Your task » Start at the line below containing "Return the segmentation of the brown" and stop at the line containing "Return the segmentation of the aluminium". Repeat every line of that stretch exactly, and nothing outside it.

Records to use »

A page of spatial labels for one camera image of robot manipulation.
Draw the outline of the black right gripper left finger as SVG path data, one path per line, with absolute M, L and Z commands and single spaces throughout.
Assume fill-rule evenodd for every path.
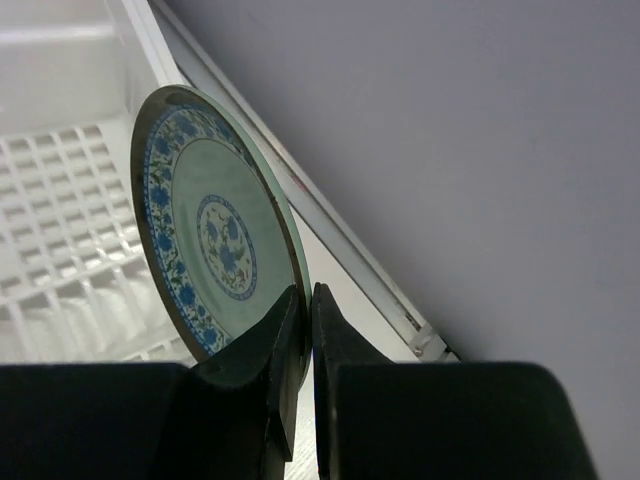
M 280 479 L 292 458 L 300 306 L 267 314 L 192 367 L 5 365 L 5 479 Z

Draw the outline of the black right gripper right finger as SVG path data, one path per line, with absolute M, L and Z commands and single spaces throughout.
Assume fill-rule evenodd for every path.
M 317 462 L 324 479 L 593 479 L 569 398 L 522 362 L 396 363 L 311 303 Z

--

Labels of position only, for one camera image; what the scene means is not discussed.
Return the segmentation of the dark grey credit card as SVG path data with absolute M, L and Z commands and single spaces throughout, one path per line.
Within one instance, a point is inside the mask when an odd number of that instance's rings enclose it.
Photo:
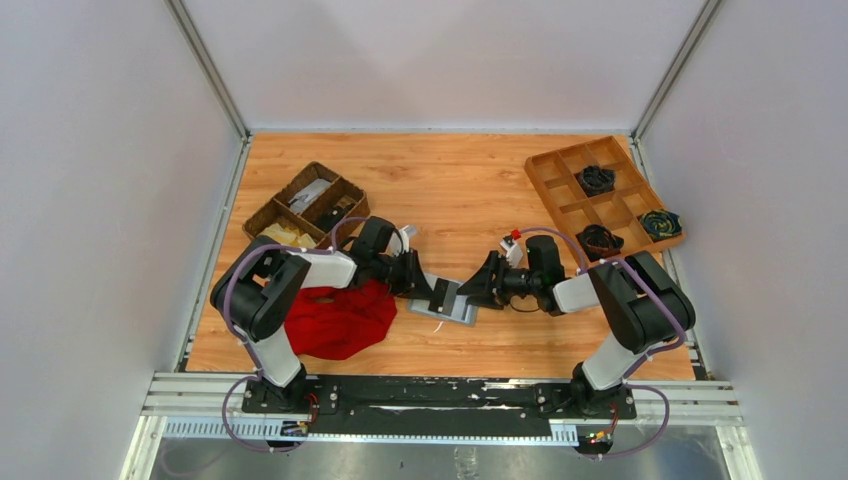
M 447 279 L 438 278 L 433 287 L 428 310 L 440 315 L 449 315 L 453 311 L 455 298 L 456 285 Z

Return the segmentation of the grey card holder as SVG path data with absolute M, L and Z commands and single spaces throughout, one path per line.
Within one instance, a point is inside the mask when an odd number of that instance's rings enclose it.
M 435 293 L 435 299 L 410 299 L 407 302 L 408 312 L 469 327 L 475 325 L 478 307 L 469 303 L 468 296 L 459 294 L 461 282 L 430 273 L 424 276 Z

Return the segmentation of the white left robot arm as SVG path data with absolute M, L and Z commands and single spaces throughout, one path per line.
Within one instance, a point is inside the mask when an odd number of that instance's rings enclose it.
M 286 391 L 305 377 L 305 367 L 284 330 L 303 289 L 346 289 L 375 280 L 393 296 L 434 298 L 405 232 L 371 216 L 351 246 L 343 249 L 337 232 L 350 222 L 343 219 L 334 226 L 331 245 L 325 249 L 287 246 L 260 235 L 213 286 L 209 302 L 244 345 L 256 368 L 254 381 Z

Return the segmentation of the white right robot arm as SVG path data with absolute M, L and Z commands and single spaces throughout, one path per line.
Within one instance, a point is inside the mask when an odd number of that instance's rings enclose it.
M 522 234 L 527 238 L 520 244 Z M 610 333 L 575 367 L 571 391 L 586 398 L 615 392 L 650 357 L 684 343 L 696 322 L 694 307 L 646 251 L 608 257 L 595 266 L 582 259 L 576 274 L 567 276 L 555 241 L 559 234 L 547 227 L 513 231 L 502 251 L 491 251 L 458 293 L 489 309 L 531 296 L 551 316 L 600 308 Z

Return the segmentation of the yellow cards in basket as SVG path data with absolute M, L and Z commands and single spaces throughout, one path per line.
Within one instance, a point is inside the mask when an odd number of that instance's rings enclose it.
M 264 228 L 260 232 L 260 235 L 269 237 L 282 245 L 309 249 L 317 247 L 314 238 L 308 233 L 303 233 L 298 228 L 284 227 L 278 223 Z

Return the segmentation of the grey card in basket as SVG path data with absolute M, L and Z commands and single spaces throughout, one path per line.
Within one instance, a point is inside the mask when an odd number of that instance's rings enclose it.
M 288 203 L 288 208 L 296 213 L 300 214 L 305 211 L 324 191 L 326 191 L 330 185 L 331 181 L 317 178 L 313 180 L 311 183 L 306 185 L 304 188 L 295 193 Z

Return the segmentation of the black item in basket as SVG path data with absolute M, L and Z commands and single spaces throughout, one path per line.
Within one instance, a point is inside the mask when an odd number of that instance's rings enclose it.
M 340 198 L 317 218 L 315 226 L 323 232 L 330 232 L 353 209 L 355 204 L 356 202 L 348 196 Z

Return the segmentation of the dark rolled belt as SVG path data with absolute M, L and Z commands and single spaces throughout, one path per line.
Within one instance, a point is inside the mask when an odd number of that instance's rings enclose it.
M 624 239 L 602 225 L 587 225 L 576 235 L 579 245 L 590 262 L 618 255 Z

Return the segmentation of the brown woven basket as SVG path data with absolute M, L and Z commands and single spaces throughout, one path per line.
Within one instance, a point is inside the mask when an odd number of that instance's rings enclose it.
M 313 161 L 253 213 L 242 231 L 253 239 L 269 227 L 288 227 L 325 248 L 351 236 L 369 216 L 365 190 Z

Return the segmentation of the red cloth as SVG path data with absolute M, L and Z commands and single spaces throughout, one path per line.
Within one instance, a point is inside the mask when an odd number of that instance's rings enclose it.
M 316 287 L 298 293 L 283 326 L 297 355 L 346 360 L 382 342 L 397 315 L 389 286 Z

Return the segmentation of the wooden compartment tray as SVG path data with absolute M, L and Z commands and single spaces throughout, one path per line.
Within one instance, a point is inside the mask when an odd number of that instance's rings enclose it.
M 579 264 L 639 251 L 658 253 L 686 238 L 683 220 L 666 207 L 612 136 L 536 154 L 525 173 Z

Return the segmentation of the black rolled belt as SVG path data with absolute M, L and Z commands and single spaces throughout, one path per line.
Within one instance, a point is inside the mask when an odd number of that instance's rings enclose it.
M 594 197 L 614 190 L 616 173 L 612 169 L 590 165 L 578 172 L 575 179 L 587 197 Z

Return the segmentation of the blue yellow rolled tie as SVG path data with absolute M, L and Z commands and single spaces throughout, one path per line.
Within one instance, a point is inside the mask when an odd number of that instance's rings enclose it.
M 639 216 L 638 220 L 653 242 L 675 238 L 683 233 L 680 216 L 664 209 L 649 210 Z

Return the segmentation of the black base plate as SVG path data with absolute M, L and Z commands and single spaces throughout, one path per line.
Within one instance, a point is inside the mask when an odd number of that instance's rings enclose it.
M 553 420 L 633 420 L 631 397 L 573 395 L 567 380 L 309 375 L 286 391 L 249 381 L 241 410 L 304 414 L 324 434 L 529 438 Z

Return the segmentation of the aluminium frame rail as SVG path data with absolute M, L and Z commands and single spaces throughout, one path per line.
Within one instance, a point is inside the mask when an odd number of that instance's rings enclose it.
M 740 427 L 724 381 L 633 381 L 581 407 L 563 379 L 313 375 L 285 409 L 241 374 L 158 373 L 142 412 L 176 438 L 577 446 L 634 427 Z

* * *

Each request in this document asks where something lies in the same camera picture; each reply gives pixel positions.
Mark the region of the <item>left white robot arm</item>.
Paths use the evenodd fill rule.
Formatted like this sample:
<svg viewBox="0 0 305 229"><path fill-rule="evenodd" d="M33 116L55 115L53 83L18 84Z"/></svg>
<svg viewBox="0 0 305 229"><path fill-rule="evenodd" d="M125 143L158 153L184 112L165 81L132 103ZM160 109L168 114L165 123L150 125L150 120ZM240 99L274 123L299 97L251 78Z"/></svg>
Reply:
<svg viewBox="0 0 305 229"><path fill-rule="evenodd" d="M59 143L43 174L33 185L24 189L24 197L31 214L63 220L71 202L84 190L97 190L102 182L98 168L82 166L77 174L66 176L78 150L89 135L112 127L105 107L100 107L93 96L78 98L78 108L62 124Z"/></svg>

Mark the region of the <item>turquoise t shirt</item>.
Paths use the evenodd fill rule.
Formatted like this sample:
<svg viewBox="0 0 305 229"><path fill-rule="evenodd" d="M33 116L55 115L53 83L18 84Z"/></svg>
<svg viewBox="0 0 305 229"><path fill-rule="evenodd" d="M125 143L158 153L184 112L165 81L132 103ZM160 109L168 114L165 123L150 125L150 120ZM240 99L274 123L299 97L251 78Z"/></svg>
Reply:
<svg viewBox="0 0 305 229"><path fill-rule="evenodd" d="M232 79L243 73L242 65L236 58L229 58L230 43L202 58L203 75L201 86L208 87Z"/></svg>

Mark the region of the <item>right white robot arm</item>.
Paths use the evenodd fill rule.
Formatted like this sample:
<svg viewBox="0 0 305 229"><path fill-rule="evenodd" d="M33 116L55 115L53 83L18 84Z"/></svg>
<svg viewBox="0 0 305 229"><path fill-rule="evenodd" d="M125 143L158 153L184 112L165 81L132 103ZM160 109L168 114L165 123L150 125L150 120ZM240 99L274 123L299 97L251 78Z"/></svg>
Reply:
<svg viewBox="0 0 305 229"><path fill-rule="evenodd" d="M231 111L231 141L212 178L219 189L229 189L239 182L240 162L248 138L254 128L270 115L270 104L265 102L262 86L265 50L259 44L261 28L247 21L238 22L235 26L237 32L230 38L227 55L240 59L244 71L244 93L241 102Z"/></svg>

Response area »
Return the segmentation of the brown woven basket as SVG path data with absolute M, L and Z commands and single spaces throughout, one path per line.
Within one instance, a point is inside the mask when an odd number of that instance's rings enclose it.
M 313 161 L 253 213 L 242 231 L 253 239 L 269 227 L 288 227 L 325 248 L 351 236 L 369 216 L 365 190 Z

Return the segmentation of the red cloth as SVG path data with absolute M, L and Z commands and single spaces throughout, one path per line.
Within one instance, a point is inside the mask when an odd number of that instance's rings enclose it.
M 316 287 L 298 293 L 283 326 L 297 355 L 346 360 L 382 342 L 397 315 L 389 286 Z

Return the segmentation of the wooden compartment tray as SVG path data with absolute M, L and Z commands and single spaces throughout, one path per line.
Within one instance, a point is inside the mask when an odd number of that instance's rings enclose it.
M 579 264 L 639 251 L 658 253 L 686 238 L 683 220 L 666 207 L 612 136 L 536 154 L 525 173 Z

Return the segmentation of the black rolled belt as SVG path data with absolute M, L and Z commands and single spaces throughout, one path per line.
Within one instance, a point is inside the mask when an odd number of that instance's rings enclose it.
M 594 197 L 614 190 L 616 173 L 612 169 L 590 165 L 578 172 L 575 179 L 587 197 Z

Return the segmentation of the blue yellow rolled tie as SVG path data with absolute M, L and Z commands and single spaces throughout, one path per line.
Within one instance, a point is inside the mask when an odd number of that instance's rings enclose it.
M 639 216 L 638 220 L 653 242 L 675 238 L 683 233 L 680 216 L 664 209 L 649 210 Z

Return the segmentation of the black base plate as SVG path data with absolute M, L and Z commands and single spaces throughout, one path per line.
Within one instance, a point is inside the mask when an odd number of that instance's rings enclose it.
M 553 420 L 633 420 L 631 397 L 573 395 L 567 380 L 309 375 L 286 391 L 249 381 L 241 410 L 304 414 L 324 434 L 529 438 Z

Return the segmentation of the aluminium frame rail as SVG path data with absolute M, L and Z commands and single spaces throughout, one path per line.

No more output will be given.